## Task to complete
Return every line below exactly.

## Given information
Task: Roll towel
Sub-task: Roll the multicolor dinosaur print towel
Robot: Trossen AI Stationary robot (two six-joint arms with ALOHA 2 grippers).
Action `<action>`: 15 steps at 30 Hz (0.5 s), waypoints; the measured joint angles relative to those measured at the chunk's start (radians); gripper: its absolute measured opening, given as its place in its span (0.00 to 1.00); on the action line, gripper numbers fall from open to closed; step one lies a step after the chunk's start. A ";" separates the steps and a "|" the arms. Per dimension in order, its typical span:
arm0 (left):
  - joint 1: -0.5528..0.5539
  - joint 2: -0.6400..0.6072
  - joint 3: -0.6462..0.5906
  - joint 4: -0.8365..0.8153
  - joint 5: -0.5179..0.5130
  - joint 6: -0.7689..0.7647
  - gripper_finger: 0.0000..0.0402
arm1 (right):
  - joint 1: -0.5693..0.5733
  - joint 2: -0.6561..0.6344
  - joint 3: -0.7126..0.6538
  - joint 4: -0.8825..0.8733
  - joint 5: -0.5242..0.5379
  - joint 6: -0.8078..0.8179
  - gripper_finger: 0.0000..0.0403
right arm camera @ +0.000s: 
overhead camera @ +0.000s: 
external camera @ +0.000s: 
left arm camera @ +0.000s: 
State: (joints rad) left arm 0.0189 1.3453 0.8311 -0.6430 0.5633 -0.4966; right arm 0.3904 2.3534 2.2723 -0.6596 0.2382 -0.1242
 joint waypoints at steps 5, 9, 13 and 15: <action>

## Expected output
Task: Roll towel
Sub-task: Roll the multicolor dinosaur print towel
Robot: Trossen AI Stationary robot (two six-joint arms with ALOHA 2 grippers).
Action `<action>`: 15 steps at 30 Hz (0.5 s), waypoints; the measured joint angles relative to those measured at the chunk's start (radians); gripper: its absolute measured opening, given as its place in its span (0.00 to 1.00); on the action line, gripper numbers fall from open to closed; step one lies a step after the chunk's start. A ";" separates the steps and a "|" the arms. Per dimension in order, its typical span:
arm0 (left):
  - joint 1: -0.5528..0.5539
  - joint 2: -0.6400..0.6072
  - joint 3: -0.6462..0.5906
  - joint 4: -0.8365..0.8153
  - joint 5: -0.5179..0.5130
  - joint 6: -0.7689..0.7647
  - gripper_finger: 0.0000..0.0402
arm1 (right):
  - joint 1: -0.5693..0.5733
  - joint 2: -0.6561..0.6344
  - joint 3: -0.7126..0.6538
  - joint 4: -0.8825..0.8733
  - joint 5: -0.5242..0.5379
  - joint 6: -0.8078..0.8179
  - gripper_finger: 0.0000..0.0403
right arm camera @ +0.000s: 
overhead camera @ +0.000s: 
external camera @ +0.000s: 
left arm camera @ +0.000s: 
State: (joints rad) left arm 0.0189 1.3453 0.8311 -0.6430 0.5633 -0.4966; right arm 0.3904 2.3534 2.2723 -0.6596 0.2382 -0.1242
 joint waypoints at steps 5, 9, 13 and 15: <action>

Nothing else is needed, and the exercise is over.